Exercise aim:
What you return should be the lines from the one with "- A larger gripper" through the one with "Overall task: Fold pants" in the data below, reproduced exactly with both ends, and no pictures at all.

========

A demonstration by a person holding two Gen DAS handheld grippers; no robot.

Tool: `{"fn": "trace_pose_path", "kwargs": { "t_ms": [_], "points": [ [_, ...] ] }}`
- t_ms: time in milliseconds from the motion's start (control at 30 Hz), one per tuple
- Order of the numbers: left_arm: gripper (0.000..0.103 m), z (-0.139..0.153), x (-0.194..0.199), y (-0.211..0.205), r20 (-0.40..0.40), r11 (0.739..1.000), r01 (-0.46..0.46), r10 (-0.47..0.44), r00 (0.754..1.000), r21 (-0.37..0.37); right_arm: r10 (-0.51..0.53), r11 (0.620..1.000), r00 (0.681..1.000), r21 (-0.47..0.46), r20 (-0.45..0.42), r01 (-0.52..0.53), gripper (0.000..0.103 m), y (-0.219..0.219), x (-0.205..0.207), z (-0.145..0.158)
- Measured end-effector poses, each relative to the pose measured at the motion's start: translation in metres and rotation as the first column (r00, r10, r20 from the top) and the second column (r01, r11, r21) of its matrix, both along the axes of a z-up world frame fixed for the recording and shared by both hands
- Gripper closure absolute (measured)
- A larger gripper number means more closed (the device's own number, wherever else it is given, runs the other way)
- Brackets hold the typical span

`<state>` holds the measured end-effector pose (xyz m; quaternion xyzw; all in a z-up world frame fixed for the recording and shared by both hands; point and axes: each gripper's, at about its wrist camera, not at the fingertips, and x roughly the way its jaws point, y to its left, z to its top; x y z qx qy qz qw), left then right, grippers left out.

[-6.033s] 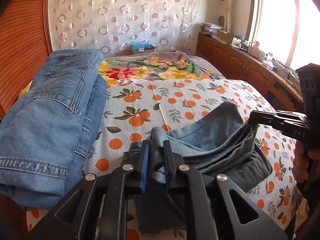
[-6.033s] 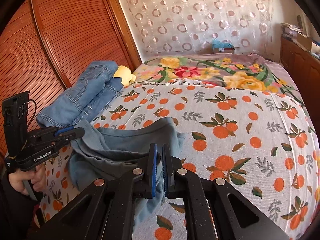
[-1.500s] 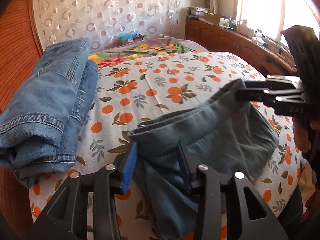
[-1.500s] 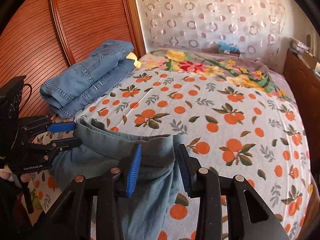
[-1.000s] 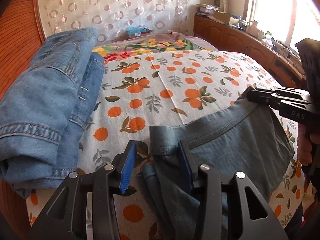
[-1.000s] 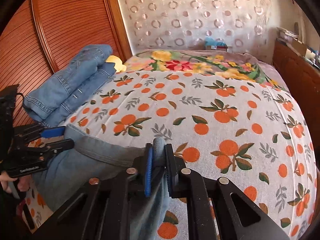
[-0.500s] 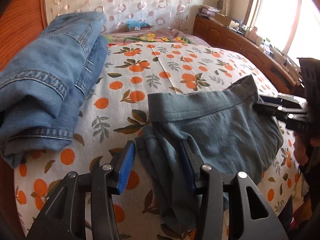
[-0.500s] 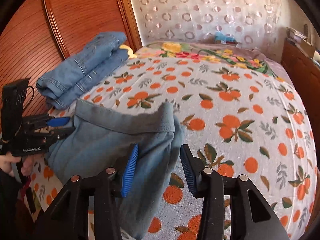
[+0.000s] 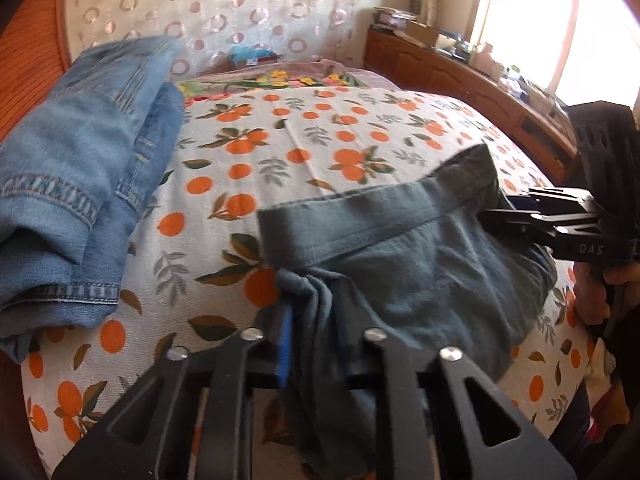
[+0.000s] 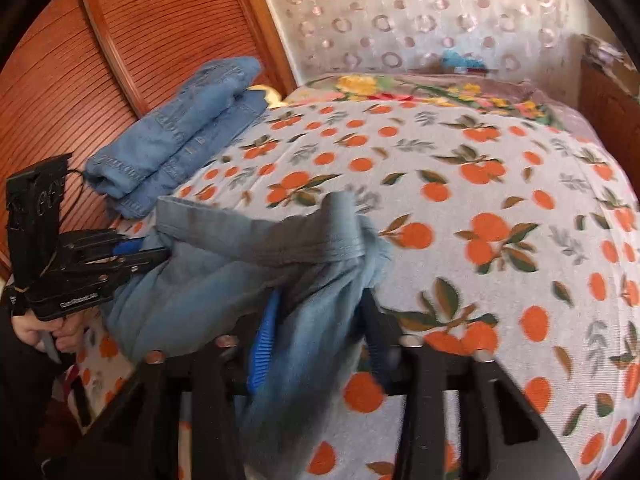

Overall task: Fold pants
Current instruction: 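Carry the pants bundle with both grippers onto the stack of jeans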

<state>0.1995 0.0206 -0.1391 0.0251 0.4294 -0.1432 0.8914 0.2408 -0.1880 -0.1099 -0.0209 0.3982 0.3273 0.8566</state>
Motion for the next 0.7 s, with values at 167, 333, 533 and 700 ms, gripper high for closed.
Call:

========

Solved problem:
- A larger gripper number means more closed (the device's own number, wherever else it is given, runs the other way)
- Brackets hold the typical span

`<state>` holds the measured end-effector pose (xyz m; quaternion xyzw; all in a z-up world frame fixed for the recording and shared by both hands; point and axes: each gripper's, at about its wrist camera, not at the fingertips, and x roughly the way its jaws point, y to its left, z to its top; x y z qx qy qz qw), left then right, grippers left out.

[-6.033s] 
[-6.033s] 
[-1.500s] 
[-1.500s] 
[-1.000s] 
[-1.000s] 
[-0.500s] 
[-0.500s] 
[+0.000s] 
[+0.000s] 

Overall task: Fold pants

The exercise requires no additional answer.